Jean Decety and Jason M. Cowell
Perspect Psychol Sci. 2014 Sep; 9(4): 525–537.
The past decade has witnessed a flurry of empirical and theoretical research on morality and empathy, as well as increased interest and usage in the media and the public arena. At times, in both popular and academia, morality and empathy are used interchangeably, and quite often the latter is considered to play a foundational role for the former. In this article, we argue that, while there is a relationship between morality and empathy, it is not as straightforward as apparent at first glance. Moreover, it is critical to distinguish between the different facets of empathy (emotional sharing, empathic concern, and perspective taking), as each uniquely influences moral cognition and predicts differential outcomes in moral behavior. Empirical evidence and theories from evolutionary biology, developmental, behavioral, and affective and social neuroscience are comprehensively integrated in support of this argument. The wealth of findings illustrates a complex and equivocal relationship between morality and empathy.

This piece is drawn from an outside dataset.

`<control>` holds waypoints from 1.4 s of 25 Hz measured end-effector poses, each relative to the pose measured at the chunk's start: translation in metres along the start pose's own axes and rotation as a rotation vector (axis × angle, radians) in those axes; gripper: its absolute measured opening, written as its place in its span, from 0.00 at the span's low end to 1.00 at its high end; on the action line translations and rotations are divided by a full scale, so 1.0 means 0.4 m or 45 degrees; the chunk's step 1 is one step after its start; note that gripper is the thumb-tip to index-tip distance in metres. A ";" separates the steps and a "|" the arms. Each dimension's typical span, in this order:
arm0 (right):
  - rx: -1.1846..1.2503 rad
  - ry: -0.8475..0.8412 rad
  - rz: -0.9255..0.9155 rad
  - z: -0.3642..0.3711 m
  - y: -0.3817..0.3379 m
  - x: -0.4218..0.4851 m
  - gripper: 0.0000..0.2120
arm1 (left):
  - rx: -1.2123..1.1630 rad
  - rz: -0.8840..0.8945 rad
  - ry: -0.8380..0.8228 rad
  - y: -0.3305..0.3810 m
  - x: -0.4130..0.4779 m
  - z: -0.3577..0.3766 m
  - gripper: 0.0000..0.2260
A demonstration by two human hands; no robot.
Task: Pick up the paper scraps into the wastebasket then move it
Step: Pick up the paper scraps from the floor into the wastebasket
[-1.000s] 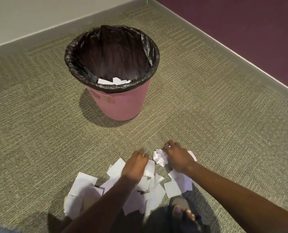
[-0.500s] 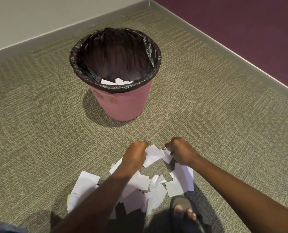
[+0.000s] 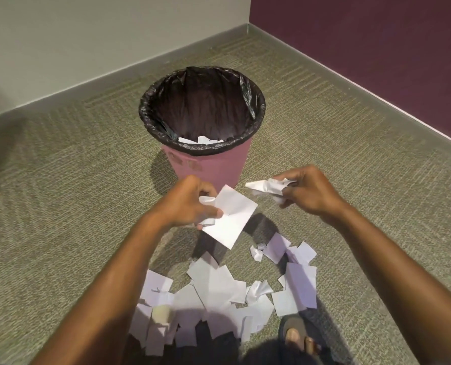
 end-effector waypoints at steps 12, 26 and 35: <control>0.175 0.062 -0.375 0.046 -0.305 0.147 0.13 | -0.158 0.046 0.771 0.086 0.067 -0.315 0.07; -0.157 0.057 -0.387 0.084 -0.342 0.279 0.26 | 0.166 -0.085 0.888 0.076 0.181 -0.309 0.28; -0.086 0.172 -0.409 0.093 -0.328 0.265 0.12 | 0.145 0.064 0.871 0.094 0.126 -0.289 0.10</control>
Point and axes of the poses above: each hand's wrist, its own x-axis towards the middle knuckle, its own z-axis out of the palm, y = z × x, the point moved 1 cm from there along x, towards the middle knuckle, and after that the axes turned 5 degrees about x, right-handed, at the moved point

The key to understanding such relations is to be more precise on the concepts being used, and perhaps abandoning the muddy concept of empathy.
From the Conclusion:
To wrap up on a provocative note, it may be advantageous for the science of morality, in the future, to refrain from using the catch-all term of empathy, which applies to a myriad of processes and phenomena, and as a result yields confusion in both understanding and predictive ability. In both academic and applied domains such medicine, ethics, law and policy, empathy has become an enticing, but muddy notion, potentially leading to misinterpretation. If ancient Greek philosophy has taught us anything, it is that when a concept is attributed with so many meanings, it is at risk for losing function.
The article is here.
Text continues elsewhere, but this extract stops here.